__Try it__
An exact copy of the entries is needed, with every picture left out.

__Entries taken from a collection__
________________
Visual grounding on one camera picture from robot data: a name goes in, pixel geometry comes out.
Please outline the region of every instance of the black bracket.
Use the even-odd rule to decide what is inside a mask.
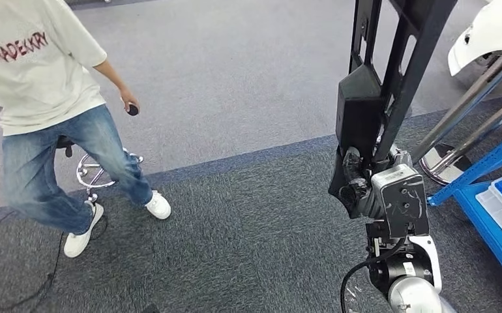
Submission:
[[[344,205],[357,202],[343,199],[348,188],[342,160],[350,147],[362,157],[361,171],[371,176],[391,166],[389,151],[405,119],[413,97],[426,71],[443,27],[456,0],[389,0],[399,21],[385,77],[381,82],[372,64],[381,11],[381,0],[356,0],[349,75],[338,86],[336,135],[337,161],[329,193]],[[410,37],[416,39],[406,70],[402,62]],[[362,40],[365,53],[361,57]],[[346,207],[351,218],[360,216]]]

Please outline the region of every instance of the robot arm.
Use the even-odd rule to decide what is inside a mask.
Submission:
[[[423,178],[394,140],[456,0],[390,1],[400,19],[383,82],[372,64],[381,0],[356,0],[349,75],[338,88],[339,145],[329,193],[350,218],[374,220],[366,224],[368,258],[342,284],[342,309],[347,313],[347,280],[367,266],[372,284],[395,312],[440,313],[445,312],[438,296],[441,275],[429,236]],[[416,45],[402,72],[411,36]]]

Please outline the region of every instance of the floor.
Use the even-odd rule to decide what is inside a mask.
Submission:
[[[346,75],[352,0],[87,0],[76,14],[139,98],[138,117],[96,75],[125,146],[147,173],[332,134],[336,86]],[[451,107],[482,71],[449,76],[447,52],[484,0],[458,2],[416,97],[413,115]],[[383,73],[396,14],[384,2],[374,64]],[[491,97],[502,96],[502,86]],[[67,191],[74,157],[57,156]],[[1,192],[0,207],[5,203]]]
[[[472,112],[446,142],[459,142],[499,105]],[[408,119],[398,145],[412,148],[443,114]],[[471,157],[501,137],[502,128]],[[10,217],[0,224],[0,305],[38,290],[57,260],[45,298],[12,313],[140,313],[150,305],[165,313],[340,312],[341,279],[366,257],[367,220],[350,220],[327,194],[335,147],[324,136],[151,174],[173,207],[165,221],[103,190],[107,223],[74,260],[57,254],[58,231]],[[426,181],[428,193],[438,188]],[[442,295],[460,313],[502,312],[502,267],[475,227],[452,200],[428,214]],[[347,285],[349,312],[389,313],[366,273]]]

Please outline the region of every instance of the wire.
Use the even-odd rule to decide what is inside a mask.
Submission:
[[[13,214],[14,212],[11,212],[7,215],[5,215],[3,218],[0,219],[0,224],[6,219],[8,218],[11,214]],[[98,234],[96,235],[94,238],[90,238],[90,240],[95,240],[95,239],[98,239],[99,237],[101,237],[101,235],[107,230],[107,226],[109,225],[109,221],[106,217],[106,215],[103,216],[104,220],[105,220],[105,226],[104,226],[104,229]],[[52,287],[52,284],[53,284],[53,280],[55,279],[55,274],[57,272],[57,265],[59,263],[59,257],[61,255],[61,247],[63,245],[63,232],[61,233],[61,237],[59,238],[59,246],[57,248],[57,255],[55,257],[55,265],[53,266],[53,272],[51,273],[48,273],[47,275],[47,278],[46,278],[46,281],[43,282],[40,287],[38,288],[38,290],[36,292],[34,292],[33,294],[29,295],[28,297],[22,299],[21,301],[18,301],[16,303],[13,303],[11,305],[0,305],[0,311],[9,311],[9,310],[12,310],[18,306],[21,306],[25,303],[27,303],[28,301],[31,301],[33,299],[36,299],[38,296],[40,296],[38,298],[38,301],[36,302],[36,305],[32,308],[32,310],[30,312],[35,312],[36,309],[38,308],[38,306],[40,305],[40,303],[44,300],[44,298],[48,295],[48,292],[49,290],[51,289]]]
[[[376,262],[379,262],[379,261],[383,261],[383,260],[386,260],[387,258],[389,258],[390,256],[392,256],[393,254],[395,254],[395,252],[397,252],[405,243],[405,240],[406,238],[401,238],[393,248],[391,248],[391,250],[387,251],[386,253],[380,255],[380,256],[377,256],[375,258],[371,258],[371,259],[367,259],[366,261],[362,262],[362,263],[359,263],[357,264],[356,266],[354,266],[352,269],[350,269],[347,274],[345,274],[345,277],[343,278],[343,282],[341,283],[341,289],[339,291],[339,297],[340,297],[340,304],[341,304],[341,311],[343,313],[347,313],[347,308],[345,306],[345,289],[347,287],[347,283],[349,282],[349,279],[351,278],[351,276],[353,274],[355,274],[356,271],[358,271],[359,269],[365,267],[365,266],[368,266],[370,264],[374,264]]]

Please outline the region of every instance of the dark gray carpet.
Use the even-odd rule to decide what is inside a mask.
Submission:
[[[496,108],[483,105],[446,142],[456,143]],[[412,148],[442,115],[407,120],[400,146]],[[473,158],[500,136],[502,130]],[[349,220],[327,194],[333,153],[334,139],[326,137],[150,175],[172,204],[167,221],[134,208],[114,188],[104,190],[106,231],[79,258],[60,255],[36,312],[139,313],[150,304],[159,312],[337,312],[340,281],[365,258],[366,238],[364,221]],[[437,188],[428,182],[429,192]],[[459,312],[502,312],[502,267],[475,228],[453,201],[430,213],[443,295]],[[0,303],[45,281],[59,238],[29,220],[2,224]],[[349,288],[352,312],[389,311],[365,272]]]
________________
__Written response__
Visual grounding on one camera picture from robot data: a name goes in, pixel geometry comes out.
Please outline the region of every instance of the black bracket.
Use the even-odd rule to decide what is inside a mask.
Submission:
[[[344,205],[357,202],[343,199],[348,188],[342,160],[350,147],[362,157],[361,171],[371,176],[391,166],[389,151],[405,119],[413,97],[426,71],[443,27],[456,0],[389,0],[399,21],[385,77],[381,82],[372,64],[381,11],[381,0],[356,0],[349,75],[338,86],[336,135],[337,161],[329,193]],[[410,37],[416,39],[406,70],[402,62]],[[362,40],[365,53],[361,57]],[[346,207],[351,218],[360,216]]]

Please outline the region of every instance of the robot arm.
Use the even-odd rule to decide what is inside a mask.
Submission:
[[[423,178],[394,140],[456,0],[390,1],[400,19],[383,82],[372,64],[381,0],[356,0],[349,75],[338,88],[339,145],[329,193],[350,218],[374,220],[366,224],[368,258],[342,284],[342,309],[347,313],[347,280],[367,266],[372,284],[395,312],[440,313],[445,312],[438,296],[441,275],[429,236]],[[416,45],[402,72],[411,36]]]

Please outline the region of every instance of the floor.
Use the even-odd rule to decide what is inside a mask.
Submission:
[[[346,75],[352,0],[87,0],[76,14],[139,98],[138,117],[96,75],[125,146],[147,173],[332,134],[336,86]],[[451,107],[482,71],[449,76],[447,52],[484,0],[458,2],[416,97],[413,115]],[[383,73],[396,14],[384,2],[374,64]],[[491,97],[502,96],[502,86]],[[67,191],[74,157],[57,156]],[[1,192],[0,207],[5,203]]]
[[[472,112],[446,142],[459,142],[499,105]],[[408,119],[398,145],[412,148],[443,114]],[[471,157],[501,137],[502,128]],[[10,217],[0,224],[0,305],[38,290],[57,260],[45,298],[12,313],[140,313],[150,305],[165,313],[340,312],[341,279],[366,257],[367,220],[350,220],[327,194],[335,147],[324,136],[151,174],[173,207],[165,221],[103,190],[107,223],[74,260],[57,254],[58,231]],[[426,181],[428,193],[438,188]],[[442,295],[460,313],[502,312],[502,267],[475,227],[452,200],[428,214]],[[347,285],[349,312],[389,313],[366,273]]]

Please outline the region of every instance of the wire.
Use the even-odd rule to decide what is inside a mask.
Submission:
[[[13,214],[14,212],[11,212],[7,215],[5,215],[3,218],[0,219],[0,224],[6,219],[8,218],[11,214]],[[98,234],[96,235],[94,238],[90,238],[90,240],[95,240],[95,239],[98,239],[99,237],[101,237],[101,235],[107,230],[107,226],[109,225],[109,221],[106,217],[106,215],[103,216],[104,220],[105,220],[105,226],[104,226],[104,229]],[[52,287],[52,284],[53,284],[53,280],[55,279],[55,274],[57,272],[57,265],[59,263],[59,257],[61,255],[61,247],[63,245],[63,232],[61,233],[61,237],[59,238],[59,246],[57,248],[57,255],[55,257],[55,265],[53,266],[53,272],[51,273],[48,273],[47,275],[47,278],[46,278],[46,281],[43,282],[40,287],[38,288],[38,290],[36,292],[34,292],[33,294],[29,295],[28,297],[22,299],[21,301],[18,301],[16,303],[13,303],[11,305],[0,305],[0,311],[9,311],[9,310],[12,310],[18,306],[21,306],[25,303],[27,303],[28,301],[31,301],[33,299],[36,299],[38,296],[40,296],[38,298],[38,301],[36,302],[36,305],[32,308],[32,310],[30,312],[35,312],[36,309],[38,308],[38,306],[40,305],[40,303],[44,300],[44,298],[48,295],[48,292],[49,290],[51,289]]]
[[[376,262],[379,262],[379,261],[383,261],[383,260],[386,260],[387,258],[389,258],[390,256],[392,256],[393,254],[395,254],[395,252],[397,252],[405,243],[405,240],[406,238],[401,238],[393,248],[391,248],[391,250],[387,251],[386,253],[380,255],[380,256],[377,256],[375,258],[371,258],[371,259],[367,259],[366,261],[362,262],[362,263],[359,263],[357,264],[356,266],[354,266],[352,269],[350,269],[347,274],[345,274],[345,277],[343,278],[343,282],[341,283],[341,289],[339,291],[339,297],[340,297],[340,304],[341,304],[341,311],[343,313],[347,313],[347,308],[345,306],[345,289],[347,287],[347,283],[349,282],[349,279],[351,278],[351,276],[353,274],[355,274],[356,271],[358,271],[359,269],[365,267],[365,266],[368,266],[370,264],[374,264]]]

Please outline the region of every instance of the dark gray carpet.
Use the even-odd rule to decide what is inside a mask.
Submission:
[[[496,108],[483,105],[446,142],[456,143]],[[412,148],[442,115],[407,120],[400,146]],[[473,158],[500,136],[502,130]],[[349,220],[327,194],[333,153],[334,139],[326,137],[150,175],[172,204],[167,221],[134,208],[114,188],[104,190],[106,231],[79,258],[60,255],[36,312],[139,313],[150,304],[159,312],[337,312],[340,281],[365,258],[366,238],[364,221]],[[437,188],[428,182],[429,192]],[[459,312],[502,312],[502,267],[475,228],[453,201],[430,213],[443,295]],[[0,303],[45,281],[59,238],[29,220],[2,224]],[[349,288],[352,312],[389,311],[365,272]]]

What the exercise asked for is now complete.